__Exercise brief__. In the data below, find the line containing "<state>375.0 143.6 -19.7", then set down that line and every later line up to and including the line containing "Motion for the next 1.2", exactly.

__Records shown__.
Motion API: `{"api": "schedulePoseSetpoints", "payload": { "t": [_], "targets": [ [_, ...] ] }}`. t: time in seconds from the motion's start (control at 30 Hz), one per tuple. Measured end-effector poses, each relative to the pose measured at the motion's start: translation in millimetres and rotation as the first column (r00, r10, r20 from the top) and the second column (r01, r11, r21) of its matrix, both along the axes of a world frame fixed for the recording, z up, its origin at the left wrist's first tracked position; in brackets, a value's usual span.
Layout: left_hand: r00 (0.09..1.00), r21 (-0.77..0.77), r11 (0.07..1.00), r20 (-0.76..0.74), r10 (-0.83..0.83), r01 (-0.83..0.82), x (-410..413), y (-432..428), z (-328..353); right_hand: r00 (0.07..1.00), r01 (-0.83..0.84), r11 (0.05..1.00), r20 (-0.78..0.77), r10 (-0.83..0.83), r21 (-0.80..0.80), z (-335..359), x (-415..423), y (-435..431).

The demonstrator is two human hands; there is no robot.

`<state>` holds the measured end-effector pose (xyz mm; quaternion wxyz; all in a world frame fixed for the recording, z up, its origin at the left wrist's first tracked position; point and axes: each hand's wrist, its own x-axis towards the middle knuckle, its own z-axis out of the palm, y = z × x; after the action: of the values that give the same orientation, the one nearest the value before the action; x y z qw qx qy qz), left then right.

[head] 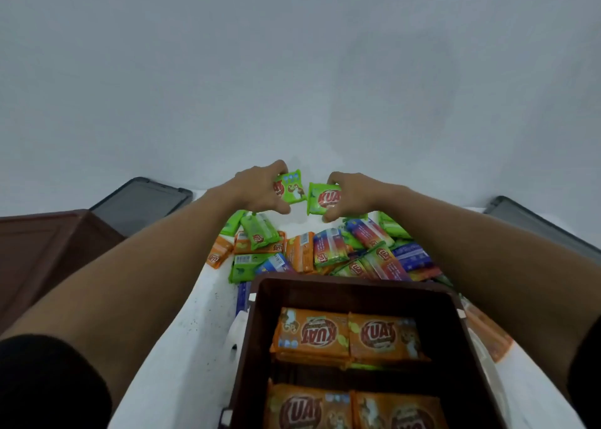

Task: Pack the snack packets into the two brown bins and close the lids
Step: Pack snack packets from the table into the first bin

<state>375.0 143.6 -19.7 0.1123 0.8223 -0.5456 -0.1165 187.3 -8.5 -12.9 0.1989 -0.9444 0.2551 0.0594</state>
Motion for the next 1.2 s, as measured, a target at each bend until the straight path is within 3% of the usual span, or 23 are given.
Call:
{"api": "schedulePoseSetpoints", "payload": {
  "t": [0.23, 0.37, 0.63, 0.83, 0.97, 1.2],
  "targets": [
    [0.969, -0.058, 0.972, 0.111, -0.220, 0.227, -42, 25, 42, 0.994, -0.005, 0.990, 0.105, 0.020, -0.138, 33, -48, 26],
    [0.949, -0.068, 0.953, 0.140, -0.284, 0.295, -73, 48, 51, 0.984, -0.025, 0.991, 0.174, 0.048, -0.133, 47, -85, 45],
    [0.946, -0.022, 0.946, 0.018, -0.322, 0.323, -122, 96, 47, 0.984, 0.045, 0.997, 0.172, -0.033, -0.066, 56, -169, 93],
    [0.886, 0.066, 0.884, -0.010, -0.463, 0.462, -148, 117, 29, 0.994, 0.004, 1.000, 0.112, -0.003, -0.010, 27, -195, 129],
    [0.868, 0.227, 0.862, 0.108, -0.485, 0.453, -162, 122, 7, 0.997, -0.065, 0.997, 0.026, 0.066, -0.041, -5, -195, 137],
    [0.789, 0.360, 0.852, 0.353, -0.502, 0.381, -187, 118, -11, 0.988, -0.141, 0.960, -0.095, 0.121, -0.242, -29, -187, 145]
  ]
}}
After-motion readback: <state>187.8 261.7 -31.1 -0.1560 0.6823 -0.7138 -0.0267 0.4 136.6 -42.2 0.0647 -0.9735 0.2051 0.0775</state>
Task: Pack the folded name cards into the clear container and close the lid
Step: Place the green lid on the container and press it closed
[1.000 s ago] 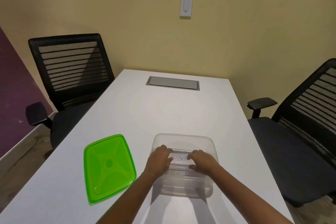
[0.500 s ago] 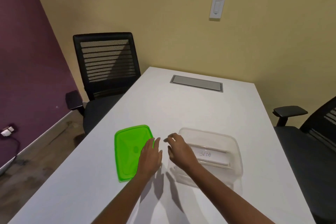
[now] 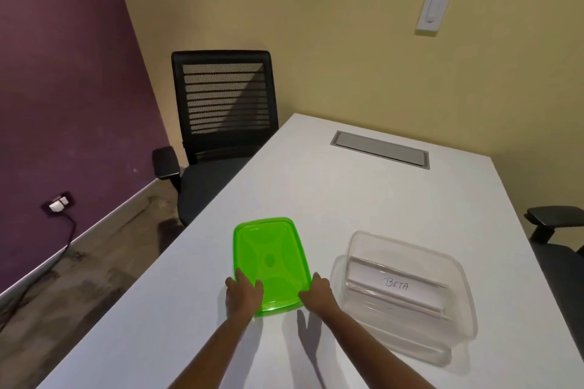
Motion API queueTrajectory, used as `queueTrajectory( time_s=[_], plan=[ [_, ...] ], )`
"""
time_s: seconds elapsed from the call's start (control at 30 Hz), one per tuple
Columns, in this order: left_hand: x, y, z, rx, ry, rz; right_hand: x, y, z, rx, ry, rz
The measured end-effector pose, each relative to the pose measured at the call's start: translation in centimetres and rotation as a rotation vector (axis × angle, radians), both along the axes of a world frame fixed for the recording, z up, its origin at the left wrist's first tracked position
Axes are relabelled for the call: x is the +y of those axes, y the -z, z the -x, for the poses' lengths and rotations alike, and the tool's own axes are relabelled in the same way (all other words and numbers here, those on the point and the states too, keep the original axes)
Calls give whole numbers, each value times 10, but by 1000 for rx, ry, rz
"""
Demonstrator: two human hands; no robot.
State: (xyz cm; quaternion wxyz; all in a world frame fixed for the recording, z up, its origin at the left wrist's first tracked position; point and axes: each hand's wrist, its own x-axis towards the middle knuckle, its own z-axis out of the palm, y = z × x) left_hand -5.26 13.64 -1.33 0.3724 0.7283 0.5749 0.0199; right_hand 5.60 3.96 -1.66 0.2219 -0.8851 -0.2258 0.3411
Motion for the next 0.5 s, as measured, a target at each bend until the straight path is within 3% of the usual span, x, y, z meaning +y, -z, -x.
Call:
queueTrajectory(
  time_s=[0.3,0.5],
  plan=[
    [5,2,-2,-63,-158,172,2,3,-1,350,280,-173],
    [6,-1,3,-55,-214,162,-1,-4,-4,485,458,-271]
  ],
)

__Solution for this problem__.
<state>375.0 143.6 -19.7 0.1123 0.8223 -0.5456 -0.1165 187.3 -8.5 -12.9 0.1989 -0.9444 0.2551 0.0594</state>
Motion for the next 1.2 s, as measured, a target at each bend until the straight path is within 3% of the usual span, or 23 are given.

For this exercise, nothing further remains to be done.